## Task instructions
What follows is a listing to be repeated in full and without alteration.

*****

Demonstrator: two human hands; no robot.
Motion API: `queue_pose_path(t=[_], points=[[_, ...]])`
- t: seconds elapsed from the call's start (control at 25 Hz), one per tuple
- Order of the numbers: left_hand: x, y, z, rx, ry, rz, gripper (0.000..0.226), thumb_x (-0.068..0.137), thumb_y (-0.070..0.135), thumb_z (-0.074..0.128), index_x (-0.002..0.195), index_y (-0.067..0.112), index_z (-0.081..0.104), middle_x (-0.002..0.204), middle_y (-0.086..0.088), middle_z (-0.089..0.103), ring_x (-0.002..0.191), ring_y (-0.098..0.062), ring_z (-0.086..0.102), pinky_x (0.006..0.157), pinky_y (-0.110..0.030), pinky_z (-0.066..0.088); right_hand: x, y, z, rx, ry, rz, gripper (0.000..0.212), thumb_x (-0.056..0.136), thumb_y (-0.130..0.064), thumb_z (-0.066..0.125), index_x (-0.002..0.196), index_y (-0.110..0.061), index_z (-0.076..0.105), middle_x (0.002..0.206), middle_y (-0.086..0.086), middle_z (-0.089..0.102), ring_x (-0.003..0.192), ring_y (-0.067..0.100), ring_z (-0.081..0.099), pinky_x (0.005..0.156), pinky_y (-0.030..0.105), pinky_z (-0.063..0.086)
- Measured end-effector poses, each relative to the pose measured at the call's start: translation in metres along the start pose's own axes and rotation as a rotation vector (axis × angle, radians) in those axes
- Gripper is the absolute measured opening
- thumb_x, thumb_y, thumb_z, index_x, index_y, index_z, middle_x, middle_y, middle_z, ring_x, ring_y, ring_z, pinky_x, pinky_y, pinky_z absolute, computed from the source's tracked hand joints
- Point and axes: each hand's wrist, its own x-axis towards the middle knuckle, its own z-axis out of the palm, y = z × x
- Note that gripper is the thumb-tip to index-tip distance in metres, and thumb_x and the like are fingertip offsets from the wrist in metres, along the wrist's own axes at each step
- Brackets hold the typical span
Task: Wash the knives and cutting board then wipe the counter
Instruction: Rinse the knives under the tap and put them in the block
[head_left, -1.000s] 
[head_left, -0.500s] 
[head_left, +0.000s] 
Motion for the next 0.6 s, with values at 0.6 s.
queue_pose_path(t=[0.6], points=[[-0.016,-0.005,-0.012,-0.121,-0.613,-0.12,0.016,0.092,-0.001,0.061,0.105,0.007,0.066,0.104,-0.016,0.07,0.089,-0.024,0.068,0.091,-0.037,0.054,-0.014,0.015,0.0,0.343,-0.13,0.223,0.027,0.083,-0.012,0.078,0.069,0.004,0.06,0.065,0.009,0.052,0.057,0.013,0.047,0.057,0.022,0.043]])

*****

## Written solution
Demonstrator: two human hands; no robot.
Motion API: `queue_pose_path(t=[_], points=[[_, ...]])`
- t: seconds elapsed from the call's start (control at 25 Hz), one per tuple
- Order of the numbers: left_hand: x, y, z, rx, ry, rz, gripper (0.000..0.226), thumb_x (-0.068..0.137), thumb_y (-0.070..0.135), thumb_z (-0.074..0.128), index_x (-0.002..0.195), index_y (-0.067..0.112), index_z (-0.081..0.104), middle_x (-0.002..0.204), middle_y (-0.086..0.088), middle_z (-0.089..0.103), ring_x (-0.002..0.191), ring_y (-0.098..0.062), ring_z (-0.086..0.102), pinky_x (0.006..0.157), pinky_y (-0.110..0.030), pinky_z (-0.066..0.088); right_hand: x, y, z, rx, ry, rz, gripper (0.000..0.212), thumb_x (-0.056..0.136), thumb_y (-0.130..0.064), thumb_z (-0.066..0.125), index_x (-0.002..0.196), index_y (-0.110..0.061), index_z (-0.076..0.105), middle_x (0.002..0.206), middle_y (-0.086..0.086), middle_z (-0.089..0.102), ring_x (-0.003..0.192), ring_y (-0.067..0.100), ring_z (-0.081..0.099), pinky_x (0.005..0.156), pinky_y (-0.030..0.105), pinky_z (-0.063..0.086)
- Measured end-effector poses, each relative to the pose measured at the call's start: translation in metres along the start pose's own axes and rotation as a rotation vector (axis × angle, radians) in those axes
- Gripper is the absolute measured opening
- thumb_x, thumb_y, thumb_z, index_x, index_y, index_z, middle_x, middle_y, middle_z, ring_x, ring_y, ring_z, pinky_x, pinky_y, pinky_z absolute, computed from the source's tracked hand joints
- Point and axes: each hand's wrist, its own x-axis towards the middle knuckle, its own z-axis out of the palm, y = z × x
- Note that gripper is the thumb-tip to index-tip distance in metres, and thumb_x and the like are fingertip offsets from the wrist in metres, along the wrist's own axes at each step
- Brackets hold the typical span
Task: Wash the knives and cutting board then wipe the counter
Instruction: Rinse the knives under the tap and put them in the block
[head_left, -1.000s] 
[head_left, -0.500s] 
[head_left, +0.000s] 
Motion for the next 0.6 s, with values at 0.6 s.
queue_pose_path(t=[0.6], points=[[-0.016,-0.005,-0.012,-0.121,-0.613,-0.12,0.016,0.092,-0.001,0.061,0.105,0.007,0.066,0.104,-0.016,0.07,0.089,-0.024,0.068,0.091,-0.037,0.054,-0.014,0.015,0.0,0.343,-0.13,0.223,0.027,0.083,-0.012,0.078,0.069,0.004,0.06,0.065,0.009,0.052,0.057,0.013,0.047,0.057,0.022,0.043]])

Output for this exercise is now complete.